前作:アヒルと鴨のコインロッカー、次作:グラスホッパー
チルドレン 著者:伊坂幸太郎 文庫2007年5月15日初版(単行本:2004年5月) |
大好きな作品なので、読むのは2017年12月以来だが、内容はかなり覚えている自負はあった。しかし、第一編「バンク」から「あれ、こんな話だったかな?」となり、逆に嬉しくなった。不思議なことに、物語の結末を忘れている。これは、かなり「都合の良い」ことだが、再読時には嬉しいこと。

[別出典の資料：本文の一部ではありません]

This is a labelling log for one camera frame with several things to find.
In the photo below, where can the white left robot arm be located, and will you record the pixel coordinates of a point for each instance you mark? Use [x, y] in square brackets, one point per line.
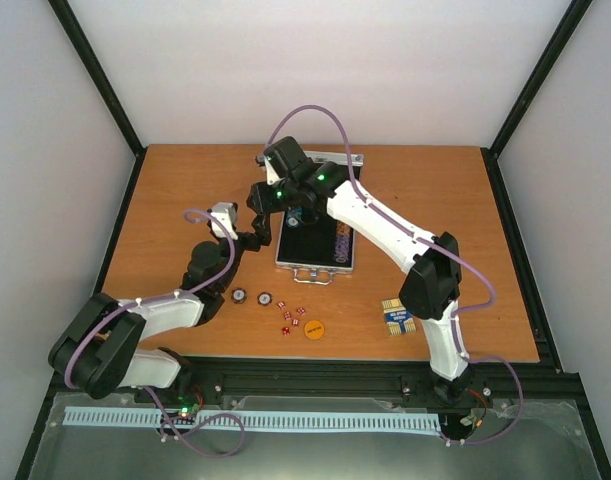
[99, 351]

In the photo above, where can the light blue cable duct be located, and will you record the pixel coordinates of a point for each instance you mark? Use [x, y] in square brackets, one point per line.
[256, 421]

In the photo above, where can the aluminium poker case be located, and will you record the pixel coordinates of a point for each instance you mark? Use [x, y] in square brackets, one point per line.
[308, 250]

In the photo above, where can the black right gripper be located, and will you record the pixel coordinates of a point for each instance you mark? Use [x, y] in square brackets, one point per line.
[261, 202]

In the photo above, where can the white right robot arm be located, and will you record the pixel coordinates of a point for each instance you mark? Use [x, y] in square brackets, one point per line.
[430, 291]

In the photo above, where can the blue playing card box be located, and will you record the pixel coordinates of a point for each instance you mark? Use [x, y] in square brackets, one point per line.
[397, 319]

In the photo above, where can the brown poker chip stack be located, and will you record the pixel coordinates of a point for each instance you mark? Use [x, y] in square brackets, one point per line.
[238, 295]

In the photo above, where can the purple poker chip stack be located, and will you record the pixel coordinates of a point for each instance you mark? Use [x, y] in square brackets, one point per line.
[343, 247]

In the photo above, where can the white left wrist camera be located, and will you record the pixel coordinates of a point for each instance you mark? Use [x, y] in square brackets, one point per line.
[224, 220]

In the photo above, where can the orange dealer button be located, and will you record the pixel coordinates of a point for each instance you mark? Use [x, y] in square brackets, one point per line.
[314, 330]

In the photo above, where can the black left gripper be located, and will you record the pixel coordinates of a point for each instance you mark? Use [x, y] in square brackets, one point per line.
[263, 236]

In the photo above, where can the red poker chip stack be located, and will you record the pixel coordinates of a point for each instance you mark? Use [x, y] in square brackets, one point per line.
[343, 229]

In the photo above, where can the black poker chip stack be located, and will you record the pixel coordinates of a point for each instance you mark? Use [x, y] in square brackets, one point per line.
[264, 299]

恐らく伊坂作品は私にとって、結末よりも、そこに至る過程を楽しんでいるから、結末を覚えていないのかもしれない。例えば、第三編「レトリーバー」の舞台「駅前の高架歩道」は、東京町田市駅の「ある場所」を想起させるのだが、それは2017年に初めて読んだ時もそうだった。物語の舞台は架空のものとはいえ、いつも身近に感じる。それが著者の物語に引き込まれる理由の一つなのかもしれない。
さて、二度目に読む「陣内」(正確には三度目、「サブマリン」は本作の続編)は、やっぱり「ロック」でカッコ良い:
意味不明で、でたらめな主張だったが、陣内さんの話には迫ってくる力があった。最後にはこうも言った。「そもそも、大人が格好良ければ、子供はぐれねえんだよ」P.229
本書を読むずっと前、同じようなことを、私は社会人になりたての頃に思った。誰かから聞いたのではなく、単に「卑怯でカッコ悪いガキども」を眺めながら感じた記憶がある。
私にとっての「格好良い大人」は、私のガキの頃は周囲にたくさんいた。具体的に「この人」ということではなく、自分たち子供のとは違う「大人の世界」を感じていた。その後、小学生高学年ぐらいからテレビの映画放送を観るようになり、「ロードショー」や「スクリーン」の映画雑誌を購読、「カッコ良さ」を外国人俳優や女優に見るようなる。その後、洋楽にのめり込むと、ミュージシャンに「カッコ良さ」を見つけた。
生き方の「手本」があるとすれば、それは「憧れ」から来ると思っている。「格好良さ」と言っても良い。「それは格好良くないなぁ」と思える人は、大人であれ子供であれ、ぐれることはないだろう。